To try and sum up - this is a monster thread and a huge topic - but where I am going with all of this always is that of course there is a biological basis to consciousness insofar as we are biological beings. But we are also more than biological beings ('the body is more than meat') - and there is an important sense in which consciousness itself is prior to the processes of evolution. So this is a religious outlook, broadly speaking - and by saying that, I am of course bringing in the whole ID controversy, but I do believe it is unavoidable. Yes we evolved, yes we have a material body and brain, but I believe with the traditional philosophers of antiquity, that reality itself is a heirarchy of levels, with matter at the bottom and pure intelligence or Nous (or, God, if you are so inclined) at the top. All of these levels are recapitulated in H Sapiens according to the ancient dictum 'As above, so below'. And we evolved in accordance with principles over and above simply material causes.

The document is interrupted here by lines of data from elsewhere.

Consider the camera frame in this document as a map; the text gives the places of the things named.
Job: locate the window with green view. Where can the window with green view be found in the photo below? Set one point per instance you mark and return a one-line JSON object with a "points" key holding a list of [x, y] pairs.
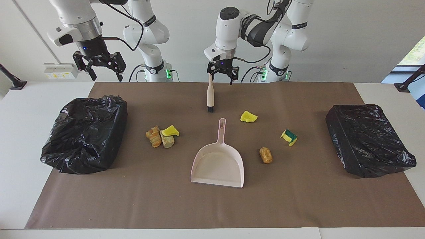
{"points": [[415, 53]]}

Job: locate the brown paper table mat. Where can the brown paper table mat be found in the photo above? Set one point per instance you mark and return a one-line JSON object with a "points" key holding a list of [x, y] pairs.
{"points": [[212, 205]]}

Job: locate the bin with tight black bag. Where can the bin with tight black bag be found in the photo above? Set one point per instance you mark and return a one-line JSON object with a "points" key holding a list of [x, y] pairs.
{"points": [[365, 139]]}

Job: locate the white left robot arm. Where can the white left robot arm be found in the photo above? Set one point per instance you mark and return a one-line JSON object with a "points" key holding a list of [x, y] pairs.
{"points": [[229, 30]]}

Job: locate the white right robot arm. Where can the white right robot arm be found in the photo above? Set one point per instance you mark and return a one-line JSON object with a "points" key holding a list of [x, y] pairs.
{"points": [[149, 33]]}

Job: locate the orange toy croissant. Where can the orange toy croissant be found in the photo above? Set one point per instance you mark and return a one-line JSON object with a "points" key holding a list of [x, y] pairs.
{"points": [[156, 142], [152, 132]]}

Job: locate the brown toy bread roll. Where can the brown toy bread roll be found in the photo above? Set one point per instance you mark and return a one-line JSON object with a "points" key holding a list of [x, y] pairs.
{"points": [[266, 155]]}

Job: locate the bin with loose black bag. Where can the bin with loose black bag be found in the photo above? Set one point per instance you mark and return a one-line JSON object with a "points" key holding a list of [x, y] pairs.
{"points": [[83, 132]]}

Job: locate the pale pink plastic dustpan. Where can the pale pink plastic dustpan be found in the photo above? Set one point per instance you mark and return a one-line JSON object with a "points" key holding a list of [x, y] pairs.
{"points": [[217, 166]]}

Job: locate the yellow green scouring sponge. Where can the yellow green scouring sponge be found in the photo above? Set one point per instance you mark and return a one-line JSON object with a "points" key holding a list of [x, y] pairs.
{"points": [[289, 137]]}

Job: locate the yellow sponge piece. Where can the yellow sponge piece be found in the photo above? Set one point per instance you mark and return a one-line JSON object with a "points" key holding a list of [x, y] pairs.
{"points": [[248, 117], [171, 131]]}

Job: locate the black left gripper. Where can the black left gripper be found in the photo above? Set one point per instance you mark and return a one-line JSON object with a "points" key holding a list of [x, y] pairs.
{"points": [[222, 65]]}

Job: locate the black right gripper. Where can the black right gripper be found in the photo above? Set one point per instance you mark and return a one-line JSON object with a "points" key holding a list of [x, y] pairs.
{"points": [[94, 49]]}

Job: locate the white wall socket box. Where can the white wall socket box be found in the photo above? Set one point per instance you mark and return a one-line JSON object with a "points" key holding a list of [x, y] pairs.
{"points": [[61, 70]]}

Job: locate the pale toy bread piece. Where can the pale toy bread piece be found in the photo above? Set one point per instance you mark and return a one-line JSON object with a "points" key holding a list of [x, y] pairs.
{"points": [[167, 142]]}

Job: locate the beige hand brush black bristles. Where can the beige hand brush black bristles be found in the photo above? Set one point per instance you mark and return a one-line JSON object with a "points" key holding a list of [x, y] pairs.
{"points": [[210, 94]]}

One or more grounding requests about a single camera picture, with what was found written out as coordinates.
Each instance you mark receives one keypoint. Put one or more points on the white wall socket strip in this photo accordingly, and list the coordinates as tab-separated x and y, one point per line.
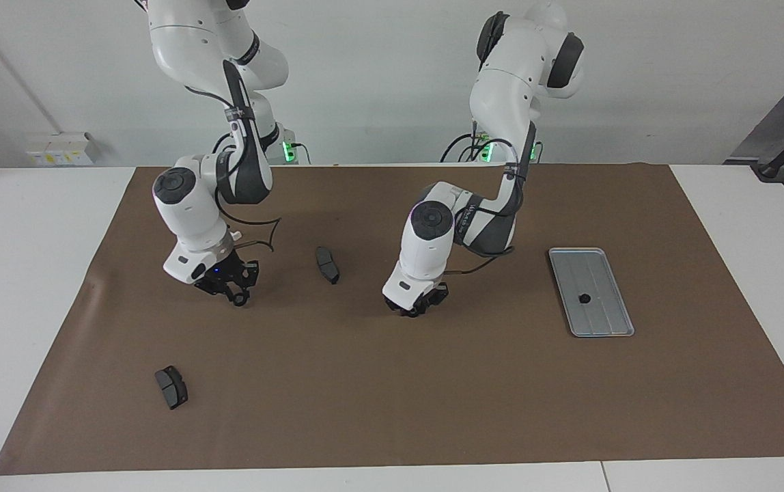
57	154

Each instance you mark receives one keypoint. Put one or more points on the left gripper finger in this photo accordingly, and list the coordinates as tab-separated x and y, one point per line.
414	310
440	296

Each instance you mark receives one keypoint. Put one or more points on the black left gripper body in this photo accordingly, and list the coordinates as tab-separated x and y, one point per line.
427	295

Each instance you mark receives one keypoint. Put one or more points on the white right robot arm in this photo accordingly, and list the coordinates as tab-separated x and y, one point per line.
190	205

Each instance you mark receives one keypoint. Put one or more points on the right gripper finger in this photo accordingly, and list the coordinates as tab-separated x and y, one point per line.
225	292
250	272

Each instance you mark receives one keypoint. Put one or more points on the brown table mat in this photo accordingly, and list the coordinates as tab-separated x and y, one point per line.
433	383

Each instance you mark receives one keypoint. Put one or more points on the silver metal tray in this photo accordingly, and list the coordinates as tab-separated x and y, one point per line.
600	273

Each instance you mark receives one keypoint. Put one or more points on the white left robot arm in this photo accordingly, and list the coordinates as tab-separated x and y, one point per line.
426	246

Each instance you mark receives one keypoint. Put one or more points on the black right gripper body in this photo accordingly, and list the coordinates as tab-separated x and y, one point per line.
218	275

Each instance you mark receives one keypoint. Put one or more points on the dark grey brake pad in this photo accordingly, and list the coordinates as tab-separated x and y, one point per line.
327	265
172	388

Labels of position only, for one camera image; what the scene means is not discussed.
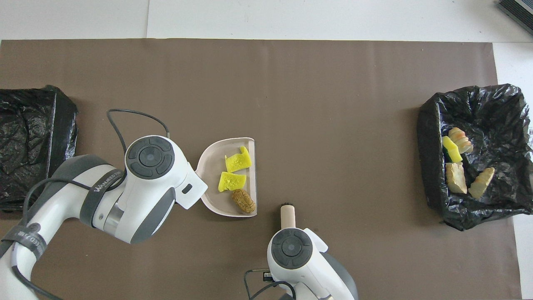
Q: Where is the brown oval bread roll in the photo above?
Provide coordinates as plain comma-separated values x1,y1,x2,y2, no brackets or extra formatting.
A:
231,189,256,214

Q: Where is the beige plastic dustpan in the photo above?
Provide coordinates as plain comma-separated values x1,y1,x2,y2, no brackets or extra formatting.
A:
195,137,258,218

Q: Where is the yellow and green sponge piece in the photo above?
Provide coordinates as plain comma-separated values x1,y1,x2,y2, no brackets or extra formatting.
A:
441,135,463,164

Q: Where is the pale beige bread chunk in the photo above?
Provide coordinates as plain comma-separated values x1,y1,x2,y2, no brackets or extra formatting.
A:
445,162,468,195

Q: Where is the curled orange striped bread piece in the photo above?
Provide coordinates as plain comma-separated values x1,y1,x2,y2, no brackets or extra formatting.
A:
448,127,474,155

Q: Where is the long orange striped bread piece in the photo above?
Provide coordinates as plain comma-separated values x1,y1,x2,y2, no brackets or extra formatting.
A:
468,167,496,199

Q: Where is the black bag-lined bin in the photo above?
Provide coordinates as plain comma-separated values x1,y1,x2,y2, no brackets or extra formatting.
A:
0,85,79,209
417,83,533,232

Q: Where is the brown paper table mat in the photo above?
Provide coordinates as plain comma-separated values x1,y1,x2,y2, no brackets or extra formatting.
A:
0,39,523,300

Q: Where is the dark ribbed device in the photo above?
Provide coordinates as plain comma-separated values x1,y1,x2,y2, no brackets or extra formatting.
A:
498,0,533,36

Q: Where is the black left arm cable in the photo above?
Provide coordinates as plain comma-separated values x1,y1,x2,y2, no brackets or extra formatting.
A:
107,108,170,155

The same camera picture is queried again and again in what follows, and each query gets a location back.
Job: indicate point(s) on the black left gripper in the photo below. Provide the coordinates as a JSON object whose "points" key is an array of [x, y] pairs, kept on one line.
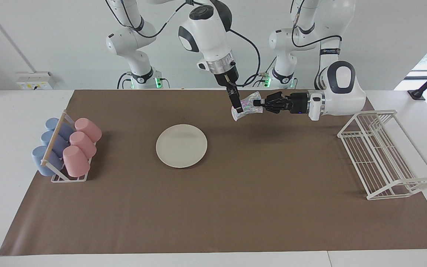
{"points": [[295, 104]]}

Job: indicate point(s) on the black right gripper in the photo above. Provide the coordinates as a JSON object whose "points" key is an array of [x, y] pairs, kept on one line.
{"points": [[226, 78]]}

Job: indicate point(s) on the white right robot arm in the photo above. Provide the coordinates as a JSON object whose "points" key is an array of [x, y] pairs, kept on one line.
{"points": [[206, 37]]}

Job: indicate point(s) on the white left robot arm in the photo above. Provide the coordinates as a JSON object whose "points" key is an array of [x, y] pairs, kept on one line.
{"points": [[341, 92]]}

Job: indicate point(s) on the cream round plate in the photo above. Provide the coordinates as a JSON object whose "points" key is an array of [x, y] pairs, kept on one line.
{"points": [[181, 145]]}

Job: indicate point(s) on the brown table mat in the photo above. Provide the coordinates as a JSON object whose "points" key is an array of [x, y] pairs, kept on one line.
{"points": [[235, 207]]}

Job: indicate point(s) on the pink cup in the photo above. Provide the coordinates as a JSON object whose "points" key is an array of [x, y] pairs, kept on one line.
{"points": [[89, 129], [83, 144], [75, 161]]}

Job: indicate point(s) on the blue cup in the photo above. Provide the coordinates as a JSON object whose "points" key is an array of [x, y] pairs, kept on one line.
{"points": [[47, 137], [39, 159], [52, 123]]}

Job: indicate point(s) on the white power socket box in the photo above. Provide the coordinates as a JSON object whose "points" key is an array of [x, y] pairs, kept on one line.
{"points": [[35, 79]]}

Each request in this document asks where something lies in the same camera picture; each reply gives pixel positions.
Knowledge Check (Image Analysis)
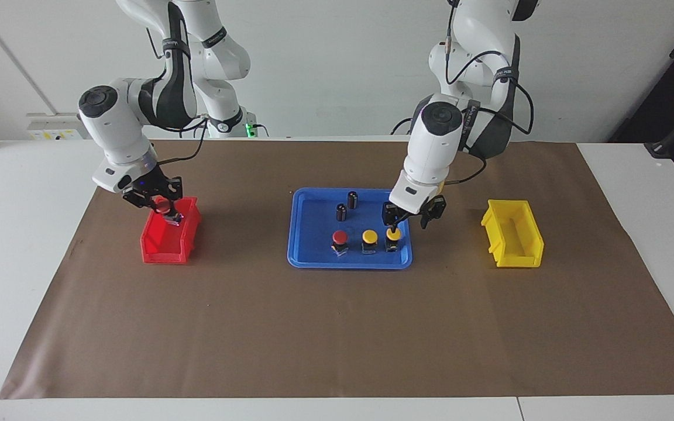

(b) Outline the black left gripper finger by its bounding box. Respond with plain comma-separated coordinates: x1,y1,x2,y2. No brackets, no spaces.
421,198,448,230
382,202,411,233

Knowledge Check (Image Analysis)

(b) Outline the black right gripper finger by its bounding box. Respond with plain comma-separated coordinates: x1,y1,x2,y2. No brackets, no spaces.
122,188,152,210
160,175,184,226

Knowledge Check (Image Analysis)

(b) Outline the red plastic bin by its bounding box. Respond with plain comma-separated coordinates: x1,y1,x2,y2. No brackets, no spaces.
140,196,202,265

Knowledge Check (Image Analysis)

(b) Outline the blue plastic tray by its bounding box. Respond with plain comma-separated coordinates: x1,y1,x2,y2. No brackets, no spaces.
287,187,414,270

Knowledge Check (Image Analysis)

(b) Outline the yellow plastic bin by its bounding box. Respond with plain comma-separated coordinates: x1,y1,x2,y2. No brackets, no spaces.
480,199,545,269

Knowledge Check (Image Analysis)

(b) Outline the brown paper mat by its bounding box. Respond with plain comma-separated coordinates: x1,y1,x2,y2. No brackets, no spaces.
0,139,674,400

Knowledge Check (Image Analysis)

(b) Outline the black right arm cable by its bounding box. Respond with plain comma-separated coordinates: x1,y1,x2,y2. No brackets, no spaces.
147,26,215,167

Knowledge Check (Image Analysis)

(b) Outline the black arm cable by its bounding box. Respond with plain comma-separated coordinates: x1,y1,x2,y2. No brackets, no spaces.
443,32,535,187
147,26,215,167

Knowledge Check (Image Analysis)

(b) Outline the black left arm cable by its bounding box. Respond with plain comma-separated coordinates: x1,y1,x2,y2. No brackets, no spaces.
443,32,535,187

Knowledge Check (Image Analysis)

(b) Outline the white wall power strip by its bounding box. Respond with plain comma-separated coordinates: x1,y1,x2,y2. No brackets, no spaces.
26,113,85,141

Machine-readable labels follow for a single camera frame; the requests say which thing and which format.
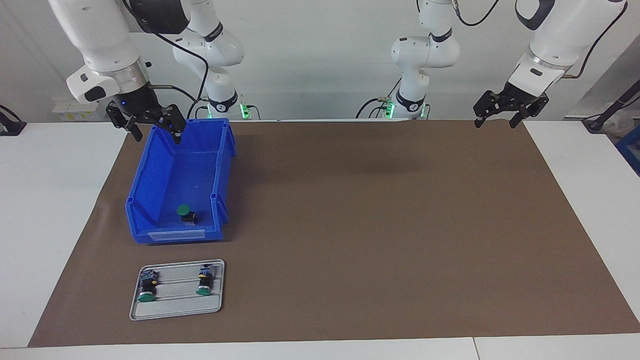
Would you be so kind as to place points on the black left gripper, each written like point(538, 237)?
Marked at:
point(517, 93)

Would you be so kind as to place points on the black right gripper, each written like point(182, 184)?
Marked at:
point(139, 103)

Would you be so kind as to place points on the green push button switch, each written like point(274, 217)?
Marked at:
point(147, 289)
point(183, 210)
point(205, 282)

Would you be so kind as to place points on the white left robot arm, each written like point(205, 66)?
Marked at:
point(550, 40)

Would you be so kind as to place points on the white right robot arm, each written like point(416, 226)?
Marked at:
point(102, 35)

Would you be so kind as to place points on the blue plastic storage bin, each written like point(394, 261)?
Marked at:
point(165, 175)

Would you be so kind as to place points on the white cardboard boxes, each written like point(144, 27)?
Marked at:
point(65, 112)

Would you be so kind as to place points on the green lit base connector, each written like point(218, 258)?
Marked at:
point(389, 107)
point(245, 110)

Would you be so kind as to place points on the black stand pole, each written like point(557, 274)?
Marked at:
point(617, 102)

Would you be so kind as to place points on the clear plastic bag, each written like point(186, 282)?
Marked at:
point(620, 125)

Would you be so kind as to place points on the blue crate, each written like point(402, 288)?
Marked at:
point(631, 150)

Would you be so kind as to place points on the brown table mat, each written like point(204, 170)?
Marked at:
point(425, 260)

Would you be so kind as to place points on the grey metal tray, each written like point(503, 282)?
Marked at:
point(177, 307)

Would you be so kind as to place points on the black clamp mount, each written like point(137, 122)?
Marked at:
point(10, 125)

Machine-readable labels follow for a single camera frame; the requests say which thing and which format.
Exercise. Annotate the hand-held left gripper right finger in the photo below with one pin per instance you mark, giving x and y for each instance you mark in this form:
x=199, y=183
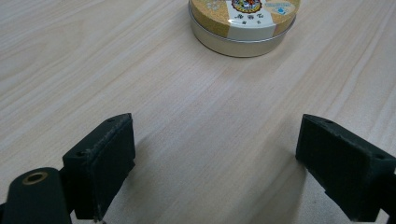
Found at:
x=345, y=168

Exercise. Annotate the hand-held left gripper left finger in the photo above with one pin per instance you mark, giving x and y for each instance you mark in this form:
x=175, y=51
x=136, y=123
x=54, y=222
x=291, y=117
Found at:
x=99, y=165

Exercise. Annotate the round gold tin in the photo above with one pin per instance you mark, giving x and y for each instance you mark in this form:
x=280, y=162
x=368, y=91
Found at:
x=244, y=26

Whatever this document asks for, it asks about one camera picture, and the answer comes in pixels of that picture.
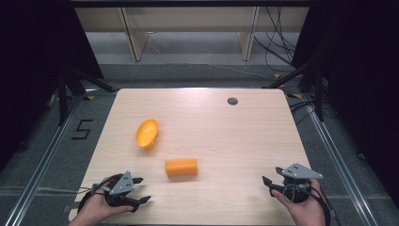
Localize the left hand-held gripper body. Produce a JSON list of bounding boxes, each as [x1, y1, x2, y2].
[[104, 169, 139, 208]]

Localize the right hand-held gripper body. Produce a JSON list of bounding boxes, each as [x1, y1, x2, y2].
[[279, 162, 324, 204]]

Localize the person's left hand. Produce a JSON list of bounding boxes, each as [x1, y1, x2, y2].
[[68, 175, 135, 226]]

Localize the black metal stand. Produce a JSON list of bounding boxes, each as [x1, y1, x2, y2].
[[56, 64, 118, 127], [263, 57, 326, 122]]

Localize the black curtain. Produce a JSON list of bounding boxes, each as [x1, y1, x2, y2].
[[291, 0, 399, 201], [0, 0, 105, 172]]

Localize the orange plastic bowl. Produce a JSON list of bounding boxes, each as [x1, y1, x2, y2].
[[135, 118, 160, 151]]

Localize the orange cylindrical block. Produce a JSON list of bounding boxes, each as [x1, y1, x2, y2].
[[164, 157, 200, 179]]

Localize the metal floor rail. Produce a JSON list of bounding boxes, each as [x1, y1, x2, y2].
[[300, 93, 379, 226], [2, 93, 83, 226]]

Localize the black tape numeral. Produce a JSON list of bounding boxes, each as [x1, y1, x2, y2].
[[71, 119, 94, 141]]

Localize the person's right hand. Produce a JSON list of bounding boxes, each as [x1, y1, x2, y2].
[[270, 178, 327, 226]]

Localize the black floor cables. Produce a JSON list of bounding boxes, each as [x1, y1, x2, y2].
[[287, 99, 318, 125]]

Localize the black hanging cable bundle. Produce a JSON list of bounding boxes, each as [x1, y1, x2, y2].
[[253, 6, 303, 73]]

As for documentation the sources I have, which are far to voluminous to summarize here, are as follows:
Irreducible Mind: Toward a Psychology for the 21st Century, Edward F. Kelly, et al.
Why Us? How Science re-discovered the Mystery of Ourselves, James le Fanu
about which:
Quote:"Scientists do not 'do' wonder," he writes in his introduction. "Rather . . . they have interpreted the world through the prism of supposing there is nothing in principle that cannot be accounted for." But Le Fanu argues that there is nothing so full of wonder as life itself. As revealed by recent scientific research, it is simply not possible to get from the monotonous sequence of genes strung out along the double helix to the infinite beauty and diversity of the living world, or from the electrical activity of the brain to the richness and abundant creativity of the human mind. Le Fanu's exploration of these mysteries, and his analysis of where they might lead us in our thinking about the nature and purpose of human existence, form the impassioned and riveting heart of Why Us?
And in terms of understanding the Perennial Philosophy, I can do no better than to recommend
The Perennial Philosophy, by Alduous Huxley, written not long after WW2 but still absolutely current.
(1). Dawkins says he wonders at the 'mystery of life', but basically, mystery just annoys him. He can't help but see it as something to be gotten rid of (see The God Delusion, chapter 1). I think one of the very insidious effects of Darwinism as an outlook is that we feel we have 'explained' life. We believe that Darwin is to biology as Newton was to physics. He is not. Living beings are immeasurably more complex than physical entities. I fully accept the outlines of evolutionary history, but I don't accept that the combination of Darwinian theory of natural selection combined with Mendelian genetics explains the fundamental nature of life. And besides all of that, there could easily be the equivalent of an Einstein in biology one day, who discovers principles at work which we can't even concieve of now. Call me a creationist. I have been called worse.